**Brief**
Return exactly those lines of the material below that fall between the line holding "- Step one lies" and the line holding "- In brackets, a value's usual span", inclusive.

++++++

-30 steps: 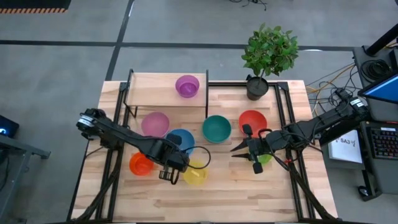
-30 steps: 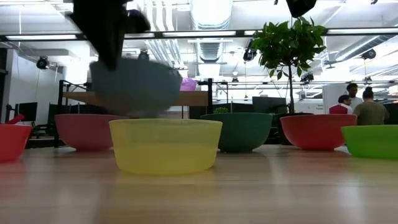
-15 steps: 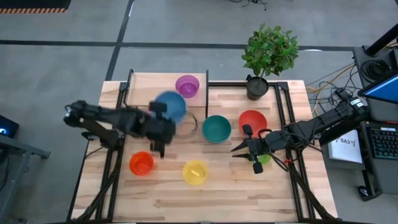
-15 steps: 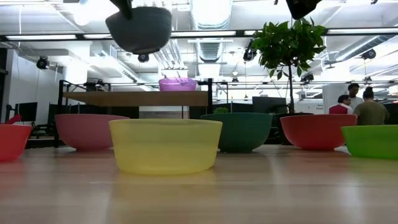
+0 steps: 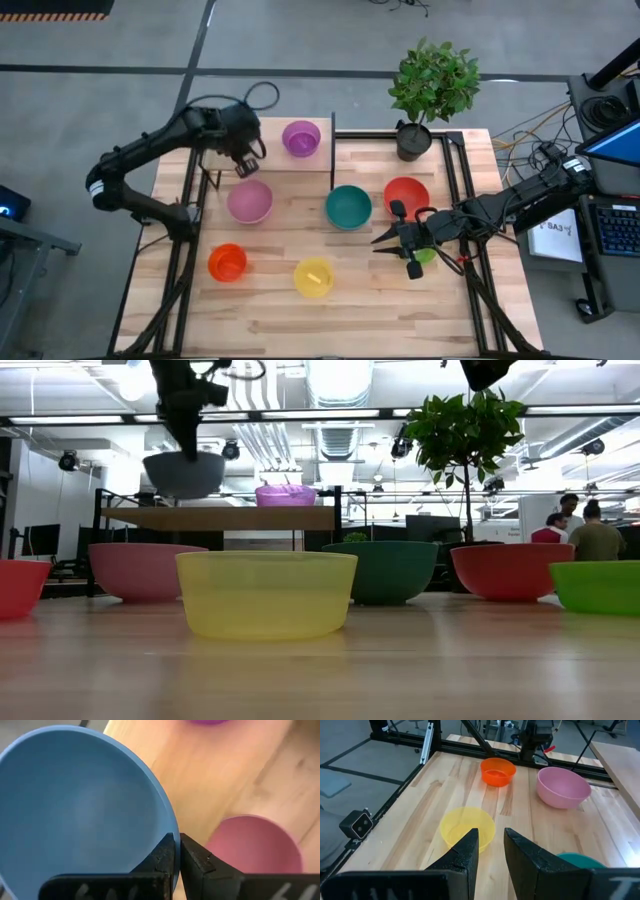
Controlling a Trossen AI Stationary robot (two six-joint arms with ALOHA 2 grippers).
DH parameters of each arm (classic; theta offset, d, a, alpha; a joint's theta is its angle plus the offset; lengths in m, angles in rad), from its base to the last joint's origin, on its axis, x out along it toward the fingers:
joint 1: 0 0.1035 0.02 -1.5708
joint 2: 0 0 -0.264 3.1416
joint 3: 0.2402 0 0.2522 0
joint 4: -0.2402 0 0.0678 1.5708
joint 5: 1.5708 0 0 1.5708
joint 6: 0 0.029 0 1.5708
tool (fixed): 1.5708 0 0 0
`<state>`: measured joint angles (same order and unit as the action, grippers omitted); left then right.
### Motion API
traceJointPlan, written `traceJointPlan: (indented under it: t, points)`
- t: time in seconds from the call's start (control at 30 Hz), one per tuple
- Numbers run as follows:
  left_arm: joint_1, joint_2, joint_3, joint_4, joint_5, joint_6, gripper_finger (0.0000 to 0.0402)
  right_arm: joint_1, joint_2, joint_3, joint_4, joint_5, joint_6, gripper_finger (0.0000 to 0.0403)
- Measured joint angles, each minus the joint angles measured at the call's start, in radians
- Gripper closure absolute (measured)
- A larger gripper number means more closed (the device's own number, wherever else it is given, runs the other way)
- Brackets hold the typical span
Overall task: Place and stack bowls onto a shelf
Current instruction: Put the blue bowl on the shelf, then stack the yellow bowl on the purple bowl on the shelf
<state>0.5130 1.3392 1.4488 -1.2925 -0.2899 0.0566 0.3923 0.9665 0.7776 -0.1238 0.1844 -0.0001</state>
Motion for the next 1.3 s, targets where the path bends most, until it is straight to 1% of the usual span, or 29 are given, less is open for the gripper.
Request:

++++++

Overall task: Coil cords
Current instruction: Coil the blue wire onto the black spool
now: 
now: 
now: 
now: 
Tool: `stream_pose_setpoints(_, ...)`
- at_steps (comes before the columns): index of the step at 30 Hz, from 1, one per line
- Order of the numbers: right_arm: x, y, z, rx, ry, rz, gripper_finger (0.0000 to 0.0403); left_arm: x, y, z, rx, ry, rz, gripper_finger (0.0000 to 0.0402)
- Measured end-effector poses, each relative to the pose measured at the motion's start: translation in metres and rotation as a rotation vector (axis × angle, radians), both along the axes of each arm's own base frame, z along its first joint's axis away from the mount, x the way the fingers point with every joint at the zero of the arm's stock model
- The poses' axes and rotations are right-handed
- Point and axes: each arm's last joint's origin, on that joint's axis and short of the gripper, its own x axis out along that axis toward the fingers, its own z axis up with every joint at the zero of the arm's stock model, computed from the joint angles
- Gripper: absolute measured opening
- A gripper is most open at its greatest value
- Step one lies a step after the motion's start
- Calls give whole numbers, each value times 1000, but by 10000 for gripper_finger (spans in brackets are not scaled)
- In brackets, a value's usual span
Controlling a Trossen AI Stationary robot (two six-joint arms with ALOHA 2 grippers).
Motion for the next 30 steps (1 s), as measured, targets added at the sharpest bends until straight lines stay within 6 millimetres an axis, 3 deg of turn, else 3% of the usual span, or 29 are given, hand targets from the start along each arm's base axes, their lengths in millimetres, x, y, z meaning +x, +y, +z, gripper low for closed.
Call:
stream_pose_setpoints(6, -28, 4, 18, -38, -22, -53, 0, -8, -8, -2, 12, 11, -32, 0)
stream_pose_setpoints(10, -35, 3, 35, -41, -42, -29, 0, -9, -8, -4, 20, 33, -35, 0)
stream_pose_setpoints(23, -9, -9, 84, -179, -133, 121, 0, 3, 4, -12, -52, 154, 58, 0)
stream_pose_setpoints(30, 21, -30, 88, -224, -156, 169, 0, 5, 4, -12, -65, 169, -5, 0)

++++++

**Finished task**
- Step one lies a step after the motion's start
- Calls give whole numbers, each value times 1000, but by 10000 for gripper_finger (spans in brackets are not scaled)
- In brackets, a value's usual span

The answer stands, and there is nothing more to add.